## Required work
How many lines in the material contain the string "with"? Only the number is wanted.

## Recorded data
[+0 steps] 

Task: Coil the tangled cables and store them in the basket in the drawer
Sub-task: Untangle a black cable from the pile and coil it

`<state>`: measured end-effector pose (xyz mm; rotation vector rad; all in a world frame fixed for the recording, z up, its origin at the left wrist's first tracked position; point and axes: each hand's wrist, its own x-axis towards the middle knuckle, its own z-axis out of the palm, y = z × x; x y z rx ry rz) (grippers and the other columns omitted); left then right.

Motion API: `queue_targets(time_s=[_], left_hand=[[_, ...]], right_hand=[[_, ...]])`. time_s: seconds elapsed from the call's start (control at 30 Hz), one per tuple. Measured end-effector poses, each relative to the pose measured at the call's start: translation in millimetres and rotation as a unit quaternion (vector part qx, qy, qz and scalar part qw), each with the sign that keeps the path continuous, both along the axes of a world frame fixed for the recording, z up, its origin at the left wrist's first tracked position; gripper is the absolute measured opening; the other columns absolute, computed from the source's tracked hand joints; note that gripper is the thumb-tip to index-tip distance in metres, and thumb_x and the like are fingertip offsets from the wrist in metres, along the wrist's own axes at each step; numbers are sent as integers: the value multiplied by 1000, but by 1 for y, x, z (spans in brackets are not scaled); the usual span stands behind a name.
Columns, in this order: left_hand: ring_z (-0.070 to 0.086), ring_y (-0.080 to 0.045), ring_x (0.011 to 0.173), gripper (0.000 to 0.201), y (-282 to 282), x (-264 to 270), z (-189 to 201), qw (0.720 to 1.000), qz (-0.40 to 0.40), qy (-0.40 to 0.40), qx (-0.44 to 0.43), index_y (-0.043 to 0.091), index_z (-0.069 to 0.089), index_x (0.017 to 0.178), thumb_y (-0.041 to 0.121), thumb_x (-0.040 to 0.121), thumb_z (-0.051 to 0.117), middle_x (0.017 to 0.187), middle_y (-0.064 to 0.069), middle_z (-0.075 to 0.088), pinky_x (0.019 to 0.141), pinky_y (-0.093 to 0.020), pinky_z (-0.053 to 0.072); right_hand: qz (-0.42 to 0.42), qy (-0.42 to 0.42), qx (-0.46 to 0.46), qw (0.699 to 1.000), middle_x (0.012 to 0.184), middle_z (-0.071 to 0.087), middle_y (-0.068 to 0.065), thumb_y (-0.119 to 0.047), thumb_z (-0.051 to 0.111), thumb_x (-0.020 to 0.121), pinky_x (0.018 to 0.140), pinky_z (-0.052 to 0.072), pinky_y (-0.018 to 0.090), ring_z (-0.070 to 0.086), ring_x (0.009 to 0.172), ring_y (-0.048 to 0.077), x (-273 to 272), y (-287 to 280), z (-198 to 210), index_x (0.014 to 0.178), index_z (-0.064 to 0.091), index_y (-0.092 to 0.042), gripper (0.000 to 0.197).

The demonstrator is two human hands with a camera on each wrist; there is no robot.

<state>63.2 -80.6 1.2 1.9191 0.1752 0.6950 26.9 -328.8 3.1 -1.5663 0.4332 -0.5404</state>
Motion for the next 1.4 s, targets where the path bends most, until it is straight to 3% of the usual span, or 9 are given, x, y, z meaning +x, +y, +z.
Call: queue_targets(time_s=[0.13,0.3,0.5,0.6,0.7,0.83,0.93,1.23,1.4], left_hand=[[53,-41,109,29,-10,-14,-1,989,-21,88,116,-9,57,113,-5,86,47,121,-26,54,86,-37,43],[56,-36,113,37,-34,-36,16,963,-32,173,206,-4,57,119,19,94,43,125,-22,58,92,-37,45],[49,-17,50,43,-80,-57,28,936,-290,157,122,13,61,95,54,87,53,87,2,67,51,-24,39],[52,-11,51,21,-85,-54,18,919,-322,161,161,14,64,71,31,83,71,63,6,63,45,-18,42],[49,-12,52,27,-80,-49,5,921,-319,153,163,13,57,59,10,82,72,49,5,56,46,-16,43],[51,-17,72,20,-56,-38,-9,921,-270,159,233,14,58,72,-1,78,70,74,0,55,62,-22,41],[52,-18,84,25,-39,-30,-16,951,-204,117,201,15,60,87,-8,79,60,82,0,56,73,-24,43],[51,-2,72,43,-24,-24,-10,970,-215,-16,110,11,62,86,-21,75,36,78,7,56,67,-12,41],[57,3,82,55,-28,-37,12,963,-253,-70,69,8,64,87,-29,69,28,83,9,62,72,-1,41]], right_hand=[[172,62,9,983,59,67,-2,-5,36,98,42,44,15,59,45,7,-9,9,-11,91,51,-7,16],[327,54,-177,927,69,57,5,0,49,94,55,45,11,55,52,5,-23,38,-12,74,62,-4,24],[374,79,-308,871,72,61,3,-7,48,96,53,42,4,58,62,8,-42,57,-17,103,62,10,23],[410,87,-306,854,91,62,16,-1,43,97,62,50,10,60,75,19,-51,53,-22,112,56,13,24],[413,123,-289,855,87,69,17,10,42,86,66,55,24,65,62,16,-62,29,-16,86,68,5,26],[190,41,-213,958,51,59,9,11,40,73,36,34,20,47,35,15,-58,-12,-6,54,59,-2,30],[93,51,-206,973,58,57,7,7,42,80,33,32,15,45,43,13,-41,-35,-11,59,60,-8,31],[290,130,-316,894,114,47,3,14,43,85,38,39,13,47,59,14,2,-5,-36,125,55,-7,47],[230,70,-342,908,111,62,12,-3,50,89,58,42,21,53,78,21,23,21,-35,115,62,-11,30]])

## Response area
2